> Task directions: Reproduce the records exactly, but not the pictures.

Source records
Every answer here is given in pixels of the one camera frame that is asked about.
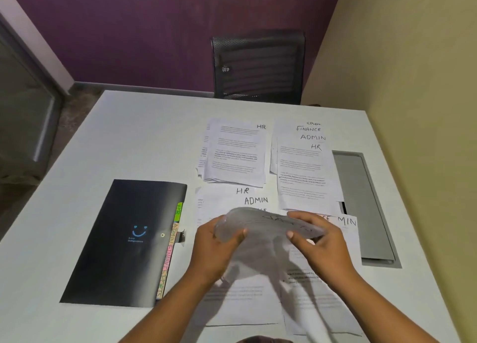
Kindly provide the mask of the person's right hand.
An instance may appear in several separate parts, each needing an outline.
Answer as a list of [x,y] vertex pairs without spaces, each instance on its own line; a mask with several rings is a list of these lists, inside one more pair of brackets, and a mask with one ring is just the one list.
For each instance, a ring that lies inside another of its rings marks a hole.
[[304,211],[290,211],[290,218],[322,228],[324,235],[314,242],[312,254],[303,254],[313,271],[335,291],[361,281],[354,268],[342,231],[323,217]]

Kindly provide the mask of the person's left hand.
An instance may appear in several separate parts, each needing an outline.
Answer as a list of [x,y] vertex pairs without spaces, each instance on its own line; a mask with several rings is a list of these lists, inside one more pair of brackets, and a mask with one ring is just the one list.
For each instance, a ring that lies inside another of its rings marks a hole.
[[214,233],[223,216],[201,225],[195,234],[191,260],[186,272],[189,280],[199,285],[212,286],[224,274],[237,248],[227,248]]

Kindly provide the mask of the white handwritten paper sheet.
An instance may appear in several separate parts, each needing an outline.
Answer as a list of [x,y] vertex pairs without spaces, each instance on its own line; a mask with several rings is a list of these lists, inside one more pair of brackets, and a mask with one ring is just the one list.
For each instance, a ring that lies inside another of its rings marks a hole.
[[246,229],[247,237],[233,254],[222,280],[231,284],[268,276],[281,296],[283,315],[290,330],[299,335],[308,334],[313,325],[311,319],[323,319],[315,296],[326,288],[304,256],[293,257],[296,247],[287,233],[300,235],[313,245],[325,236],[326,229],[289,216],[238,207],[218,222],[214,232],[222,241],[239,229]]

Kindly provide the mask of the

> Response area:
Every answer here is given in pixels of the one camera frame that is asked about.
Kindly provide the mask of the person's right hand.
An instance may appear in several separate parts, each needing an outline.
Answer as a list of [x,y] vertex pairs without spaces, each instance on its own line; a mask with several rings is a list of these lists, inside one more pair of brackets, and a mask with one ring is just the one list.
For each instance, a ring that lies inside another of its rings marks a hole.
[[304,211],[290,211],[290,218],[322,228],[324,235],[314,242],[312,254],[303,254],[313,271],[335,291],[361,281],[354,268],[342,231],[323,217]]

Kindly provide the mask of the person's left hand.
An instance may appear in several separate parts, each needing an outline.
Answer as a list of [x,y] vertex pairs without spaces, each instance on its own line; a mask with several rings is a list of these lists, inside one more pair of brackets, and a mask with one ring is just the one list.
For each instance, a ring that lies inside another of its rings marks a hole.
[[214,233],[223,216],[201,225],[195,234],[191,260],[186,272],[189,280],[199,285],[212,286],[224,274],[237,248],[227,248]]

Kindly provide the mask of the white handwritten paper sheet.
An instance may appear in several separate parts, each needing an outline.
Answer as a list of [x,y] vertex pairs without spaces, each instance on its own line; a mask with several rings is a list of these lists, inside one more pair of brackets, and a mask with one ring is just the one list.
For each instance, a ring that lies inside another of its rings marks a hole.
[[246,229],[247,237],[233,254],[222,280],[231,284],[268,276],[281,296],[283,315],[290,330],[299,335],[308,334],[313,325],[311,319],[323,319],[315,296],[326,288],[304,256],[293,257],[296,247],[287,233],[300,235],[313,245],[325,236],[326,229],[289,216],[238,207],[218,222],[214,232],[222,241],[239,229]]

Kindly provide the mask of the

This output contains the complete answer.